L'hebdomadaire allemand Der Spiegel a révélé samedi que les agents du Shin Bet (service de sécurité intérieure) menaient des contrôles de sécurité suspects auprès des passagers des vols El Al et des personnes les accompagnant à l'aéroport Schönefeld de Berlin.
Un avion d'El Al. Illustration.
Photo: Ariel Jerozolimski , JPost
En effet, d'après l'article, les agents interrogent ceux qui conduisent les passagers à l'aéroport sans voyager eux-mêmes à Tel-Aviv. A la base du rapport, l'article cite un porte-parole de la police de Potsdam et un agent de la sécurité israélienne.
Mais le porte-parole de la police de Potsdam affirme que ses propos ont été déformés par Der Spiegel. Il les aurait tenus à plusieurs reprises dans le passé et n'est au courant que d'une seule plainte adressée récemment.
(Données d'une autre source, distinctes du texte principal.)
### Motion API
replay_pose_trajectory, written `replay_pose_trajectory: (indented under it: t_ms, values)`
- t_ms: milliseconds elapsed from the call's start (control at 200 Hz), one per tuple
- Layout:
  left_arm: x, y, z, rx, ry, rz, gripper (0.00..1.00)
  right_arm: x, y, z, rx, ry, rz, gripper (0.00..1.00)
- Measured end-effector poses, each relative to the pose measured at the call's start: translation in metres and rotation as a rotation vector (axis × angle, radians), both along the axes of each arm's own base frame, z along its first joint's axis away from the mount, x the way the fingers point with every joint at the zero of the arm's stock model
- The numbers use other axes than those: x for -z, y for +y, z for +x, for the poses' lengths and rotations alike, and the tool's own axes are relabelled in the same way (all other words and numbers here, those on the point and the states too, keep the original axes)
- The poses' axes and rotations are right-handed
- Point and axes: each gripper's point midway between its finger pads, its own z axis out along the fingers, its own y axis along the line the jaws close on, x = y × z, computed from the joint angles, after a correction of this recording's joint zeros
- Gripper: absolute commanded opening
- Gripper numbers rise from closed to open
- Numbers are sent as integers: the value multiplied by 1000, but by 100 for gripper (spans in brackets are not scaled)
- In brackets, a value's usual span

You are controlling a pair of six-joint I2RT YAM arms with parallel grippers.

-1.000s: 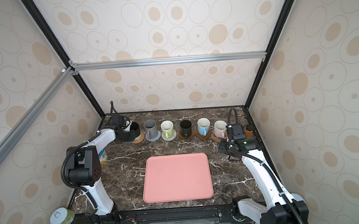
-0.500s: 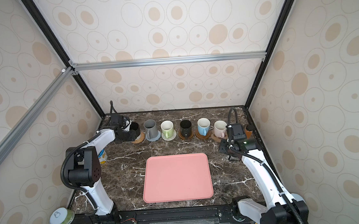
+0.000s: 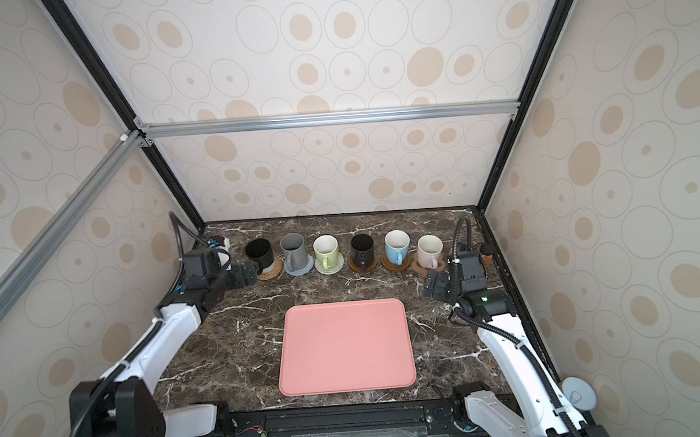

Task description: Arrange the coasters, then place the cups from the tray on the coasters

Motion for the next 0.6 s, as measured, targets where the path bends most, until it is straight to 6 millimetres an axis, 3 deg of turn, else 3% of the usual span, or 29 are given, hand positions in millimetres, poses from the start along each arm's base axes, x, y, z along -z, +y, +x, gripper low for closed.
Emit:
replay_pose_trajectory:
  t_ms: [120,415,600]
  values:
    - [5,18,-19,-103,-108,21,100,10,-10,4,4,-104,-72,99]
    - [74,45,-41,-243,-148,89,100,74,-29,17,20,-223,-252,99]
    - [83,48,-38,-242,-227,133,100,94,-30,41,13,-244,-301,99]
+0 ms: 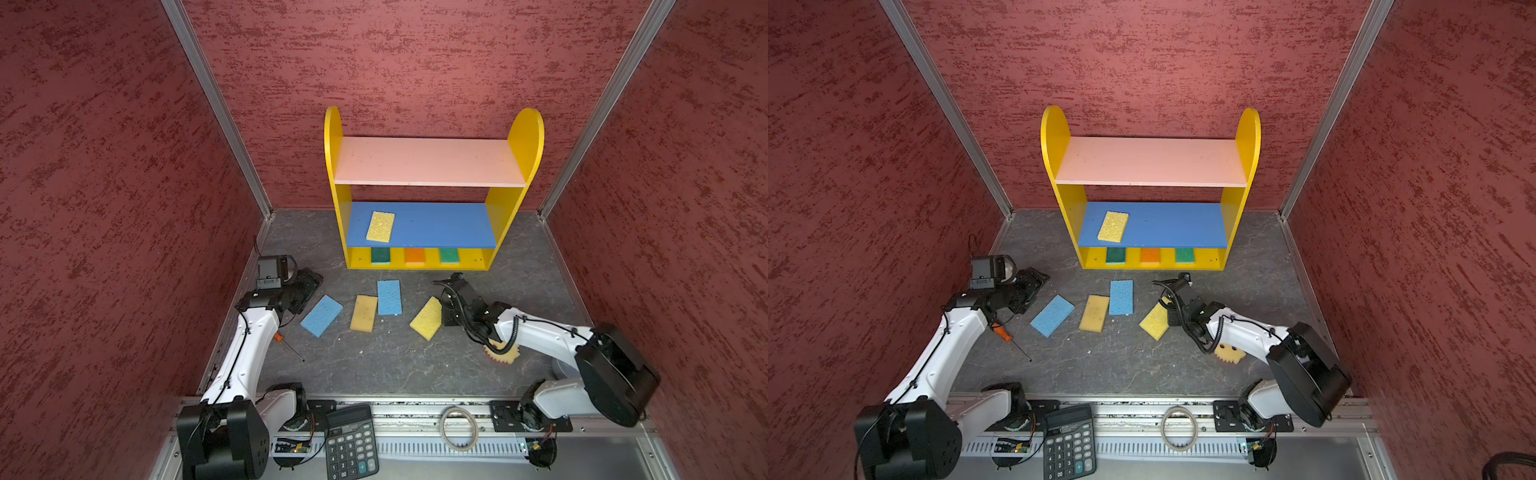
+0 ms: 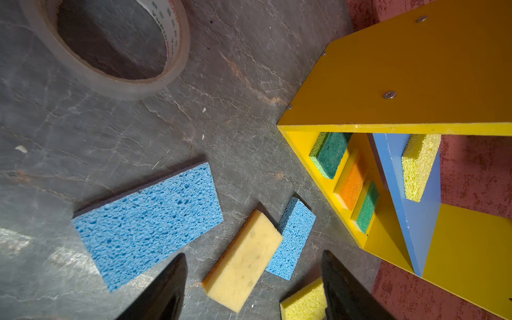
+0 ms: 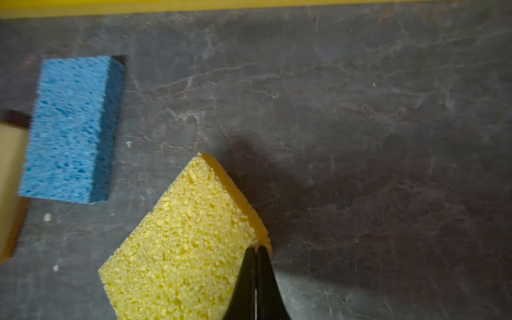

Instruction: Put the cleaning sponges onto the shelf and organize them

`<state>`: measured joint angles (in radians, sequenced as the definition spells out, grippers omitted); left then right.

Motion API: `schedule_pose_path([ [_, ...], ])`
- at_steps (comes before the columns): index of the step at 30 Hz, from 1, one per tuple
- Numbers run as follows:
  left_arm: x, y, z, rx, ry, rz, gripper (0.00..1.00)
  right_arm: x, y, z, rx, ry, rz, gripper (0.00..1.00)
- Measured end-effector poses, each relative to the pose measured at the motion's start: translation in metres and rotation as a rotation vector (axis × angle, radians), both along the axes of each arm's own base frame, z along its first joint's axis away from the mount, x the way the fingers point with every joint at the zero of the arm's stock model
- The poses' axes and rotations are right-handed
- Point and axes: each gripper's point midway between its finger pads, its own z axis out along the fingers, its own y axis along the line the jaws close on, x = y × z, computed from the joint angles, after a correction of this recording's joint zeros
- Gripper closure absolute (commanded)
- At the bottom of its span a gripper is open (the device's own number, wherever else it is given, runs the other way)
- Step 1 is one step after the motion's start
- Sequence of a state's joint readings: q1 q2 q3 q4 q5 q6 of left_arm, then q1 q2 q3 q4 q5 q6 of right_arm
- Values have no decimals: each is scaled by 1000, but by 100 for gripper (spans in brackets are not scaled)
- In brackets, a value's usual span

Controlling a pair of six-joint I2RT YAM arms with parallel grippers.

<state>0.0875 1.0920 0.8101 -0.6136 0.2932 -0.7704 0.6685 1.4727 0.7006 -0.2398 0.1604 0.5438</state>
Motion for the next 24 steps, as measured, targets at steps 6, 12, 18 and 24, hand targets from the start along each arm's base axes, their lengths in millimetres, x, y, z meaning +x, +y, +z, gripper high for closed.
schedule_pose_path([
  [6,2,-26,10,69,-24,-106,33,14,2,-7,-30,34,-29,62],
  [12,1,-46,12,109,-40,-182,56,40,8,35,-35,-59,-50,53],
  [18,10,-49,10,112,-35,-186,61,75,42,101,74,-186,-16,100],
  [24,25,-53,15,118,-41,-199,62,113,104,155,173,-296,86,100],
])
Der Spiegel explique que les agents israéliens exigent de vérifier la carte d'identité ou le passeport de personnes situées en-dehors de la zone d'inspection qui leur est réservée.
L'article fait référence à un cas où l'épouse d'un passager d'El Al a été suivie dans une librairie de l'aéroport et interrogée sur la raison du voyage de son mari. Le porte-parole de la police de Potsdam, Jörg Kunzendorf, cité anonymement dans le journal allemand, a confié dimanche au Jerusalem Post qu'il "ne pouvait pas juger s'il y avait une raison à cet interrogatoire sans avoir examiné les faits".
Il a ajouté qu'"en général les mesures de sécurité étaient plus strictes" avec El Al et a affirmé que l'exercice excessif du pouvoir n'était aucunement autorisé aux Israéliens. Il a en outre expliqué que les mesures de sécurité étaient un terme du "contrat entre les passagers et la compagnie aérienne" et "il revient aux passagers de reconnaître ou non les conditions de vol".
Der Spiegel cite également un "agent des services secrets israéliens" anonyme qui a qualifié d'"étrange" le comportement des forces de sécurité.
Des passagers d'El Al ont notamment été cités anonymement sans expliquer pour quelle raison ils préféraient s'exprimer dans la confidentialité.
Les institutions juives allemandes et israéliennes maintiennent un niveau d'alerte élevé à cause de menaces de mort et de sentiments anti-israéliens dans le pays.